- **WHAT TO WORK ON**
Go over the listing below line by line, and return each one holding the string "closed".

- **RECORDS FOR THIS TASK**

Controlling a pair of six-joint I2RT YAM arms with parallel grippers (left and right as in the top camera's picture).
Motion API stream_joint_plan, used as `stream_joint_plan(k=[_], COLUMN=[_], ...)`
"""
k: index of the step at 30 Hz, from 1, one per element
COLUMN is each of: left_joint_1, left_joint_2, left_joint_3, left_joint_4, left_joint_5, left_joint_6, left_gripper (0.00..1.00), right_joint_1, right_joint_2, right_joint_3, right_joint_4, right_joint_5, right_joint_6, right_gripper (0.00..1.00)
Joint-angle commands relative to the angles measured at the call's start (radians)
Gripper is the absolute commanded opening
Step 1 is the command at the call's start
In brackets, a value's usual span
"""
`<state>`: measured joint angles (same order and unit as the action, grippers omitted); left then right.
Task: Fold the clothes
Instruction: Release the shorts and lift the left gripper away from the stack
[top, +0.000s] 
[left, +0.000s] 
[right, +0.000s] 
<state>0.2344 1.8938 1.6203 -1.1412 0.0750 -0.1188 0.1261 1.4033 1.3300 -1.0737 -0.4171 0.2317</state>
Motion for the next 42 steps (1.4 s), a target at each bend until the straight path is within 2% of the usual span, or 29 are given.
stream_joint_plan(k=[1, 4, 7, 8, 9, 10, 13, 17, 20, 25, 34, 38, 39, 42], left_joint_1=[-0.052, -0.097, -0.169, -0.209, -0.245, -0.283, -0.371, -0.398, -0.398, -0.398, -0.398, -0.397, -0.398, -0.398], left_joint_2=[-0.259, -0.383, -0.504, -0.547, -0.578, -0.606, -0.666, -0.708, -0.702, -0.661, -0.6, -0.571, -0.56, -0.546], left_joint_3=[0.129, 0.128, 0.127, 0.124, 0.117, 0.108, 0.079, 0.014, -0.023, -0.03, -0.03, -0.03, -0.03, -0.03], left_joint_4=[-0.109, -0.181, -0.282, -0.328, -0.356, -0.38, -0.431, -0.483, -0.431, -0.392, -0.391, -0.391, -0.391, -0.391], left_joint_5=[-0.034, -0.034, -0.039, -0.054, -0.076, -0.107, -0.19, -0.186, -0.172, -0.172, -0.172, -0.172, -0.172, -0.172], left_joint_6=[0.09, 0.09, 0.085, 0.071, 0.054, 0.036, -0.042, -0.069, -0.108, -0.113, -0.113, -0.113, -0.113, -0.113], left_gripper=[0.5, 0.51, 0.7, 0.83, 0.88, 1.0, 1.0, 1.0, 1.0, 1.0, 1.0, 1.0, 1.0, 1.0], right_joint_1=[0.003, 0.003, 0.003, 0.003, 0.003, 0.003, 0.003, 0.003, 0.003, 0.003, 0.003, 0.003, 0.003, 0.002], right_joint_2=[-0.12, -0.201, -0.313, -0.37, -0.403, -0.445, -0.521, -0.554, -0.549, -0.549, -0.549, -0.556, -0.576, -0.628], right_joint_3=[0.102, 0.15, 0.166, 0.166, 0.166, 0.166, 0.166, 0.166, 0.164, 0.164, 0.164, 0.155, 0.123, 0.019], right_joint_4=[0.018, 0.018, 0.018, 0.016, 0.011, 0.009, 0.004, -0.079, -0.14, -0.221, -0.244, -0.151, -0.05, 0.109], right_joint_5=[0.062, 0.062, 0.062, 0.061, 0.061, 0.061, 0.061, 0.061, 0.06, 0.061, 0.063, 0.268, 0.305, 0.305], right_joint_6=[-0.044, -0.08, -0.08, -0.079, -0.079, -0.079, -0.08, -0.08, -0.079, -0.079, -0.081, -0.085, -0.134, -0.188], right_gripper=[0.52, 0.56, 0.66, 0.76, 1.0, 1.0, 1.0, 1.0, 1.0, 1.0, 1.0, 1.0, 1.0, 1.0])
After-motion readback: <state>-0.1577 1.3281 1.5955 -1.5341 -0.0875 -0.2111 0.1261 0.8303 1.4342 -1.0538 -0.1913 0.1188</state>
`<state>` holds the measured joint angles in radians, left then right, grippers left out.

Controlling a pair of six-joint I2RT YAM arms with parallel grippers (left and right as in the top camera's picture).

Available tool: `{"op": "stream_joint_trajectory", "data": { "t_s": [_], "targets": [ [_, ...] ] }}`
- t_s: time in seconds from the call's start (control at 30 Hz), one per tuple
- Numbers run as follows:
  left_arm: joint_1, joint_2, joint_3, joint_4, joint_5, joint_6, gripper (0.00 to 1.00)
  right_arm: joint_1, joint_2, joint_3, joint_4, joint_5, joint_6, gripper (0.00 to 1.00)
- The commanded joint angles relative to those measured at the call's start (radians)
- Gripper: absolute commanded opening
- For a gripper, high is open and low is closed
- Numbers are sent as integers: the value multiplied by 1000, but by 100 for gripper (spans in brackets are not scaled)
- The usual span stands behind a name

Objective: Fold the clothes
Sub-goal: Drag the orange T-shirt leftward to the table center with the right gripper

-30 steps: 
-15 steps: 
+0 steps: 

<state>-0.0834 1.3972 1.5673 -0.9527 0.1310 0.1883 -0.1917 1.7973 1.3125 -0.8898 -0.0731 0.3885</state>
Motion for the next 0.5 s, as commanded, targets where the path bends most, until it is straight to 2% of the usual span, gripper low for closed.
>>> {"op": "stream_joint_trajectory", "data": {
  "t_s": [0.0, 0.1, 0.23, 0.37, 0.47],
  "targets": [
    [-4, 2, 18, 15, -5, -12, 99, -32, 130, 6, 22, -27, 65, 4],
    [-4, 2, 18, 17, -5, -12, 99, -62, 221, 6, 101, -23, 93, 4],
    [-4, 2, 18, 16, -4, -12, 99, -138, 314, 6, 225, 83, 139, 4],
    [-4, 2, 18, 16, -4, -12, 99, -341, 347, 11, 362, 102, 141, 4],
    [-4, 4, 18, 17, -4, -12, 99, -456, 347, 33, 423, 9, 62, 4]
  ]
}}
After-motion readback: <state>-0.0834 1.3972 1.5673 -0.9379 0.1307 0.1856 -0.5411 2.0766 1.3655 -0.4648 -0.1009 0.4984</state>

- **RESULT BELOW**
- For a gripper, high is open and low is closed
Motion for the next 0.5 s, as commanded, targets where the path bends most, until it is straight to 2% of the usual span, gripper low for closed.

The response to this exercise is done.